The challenge for Harrogate Borough Council is that there aren’t currently enough sites across the district with planning permission for the new homes required by government policy.
In other words, there isn’t a five-year housing land supply, and it is therefore difficult for the council to confidently defend refusals of planning applications.
As the City Plan Team, we believe that the report on the application could and should have done better in explaining what the City Plan said about the Choir School site. In response to our consultations, you told us that you value the environment in Ripon, and that building on the whole site (including the playing fields) would have an impact upon views into Ripon from the countryside and especially the World Heritage Site. You supported our approach which suggested that some new housing could be built there, along with converting the school building.
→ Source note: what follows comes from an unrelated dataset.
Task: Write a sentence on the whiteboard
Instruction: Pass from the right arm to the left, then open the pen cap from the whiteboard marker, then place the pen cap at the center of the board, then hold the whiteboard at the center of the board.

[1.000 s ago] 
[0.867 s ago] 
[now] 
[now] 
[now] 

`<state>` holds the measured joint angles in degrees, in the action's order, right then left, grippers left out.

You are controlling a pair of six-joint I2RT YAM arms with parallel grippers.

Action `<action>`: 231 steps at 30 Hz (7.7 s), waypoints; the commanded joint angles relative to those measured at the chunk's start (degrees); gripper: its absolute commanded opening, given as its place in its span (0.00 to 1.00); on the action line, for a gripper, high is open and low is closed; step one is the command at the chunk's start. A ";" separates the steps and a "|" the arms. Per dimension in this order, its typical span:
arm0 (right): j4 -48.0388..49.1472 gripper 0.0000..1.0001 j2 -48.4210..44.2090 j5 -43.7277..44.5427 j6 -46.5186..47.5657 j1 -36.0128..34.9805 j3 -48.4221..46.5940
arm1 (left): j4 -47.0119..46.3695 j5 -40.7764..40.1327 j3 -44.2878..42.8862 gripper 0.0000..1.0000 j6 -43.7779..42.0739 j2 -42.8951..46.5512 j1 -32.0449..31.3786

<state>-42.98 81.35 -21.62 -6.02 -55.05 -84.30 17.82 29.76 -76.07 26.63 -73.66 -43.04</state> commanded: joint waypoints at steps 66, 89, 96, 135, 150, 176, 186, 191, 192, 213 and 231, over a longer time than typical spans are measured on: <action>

Reportedly, the increase in the number of dwellings from 98 to 117 at the Choir School site was due to Harrogate’s requirement for more of the new homes to be smaller houses. We understand that this better meets the district’s housing needs, but it is disappointing that the apparent saving in land from the smaller houses hasn’t been used to provide proper landscaping and woodland within the site. This would have enhanced the quality of the development and protected those much-valued countryside views into the city.
The Planning Committee report says that “… a neighbourhood plan cannot promote less growth than the Local Plan …” but, within the new emerging Local Plan there isn’t an specific Ripon housing growth target, just one for the district as a whole, and this hasn’t helped us to develop our approach. We know that you are prepared to accept more housing in Ripon, and our proposals suggest up to 1,500 new homes on “brownfield” land, with much of this being provided by the Barracks.
We believe that this is sufficient growth providing that we have the infrastructure to serve a bigger population.
However, without a housing target we haven’t been able to allocate sites for housing, let alone propose how they should be designed. This would have been essential if we needed to allocate greenfield sites and to mitigate their impact on our countryside edge. As it is, the emerging Local Plan is proposing simply to extend the city’s edges.
In the end, it will be an independent examiner who will review the City Plan and determine whether our approach is satisfactory.
So, there will be new homes at the choir school site and the families who come to live there will be able to enjoy the many good aspects of living in our city. We will argue that the City Plan, even at this stage in its preparation, carries weight in the planning process and it deserved and should have had more accurate consideration.
Ultimately, if we are to have planning policies that are truly locally distinctive for Ripon, then we all need to remember to vote for them when we come to the referendum.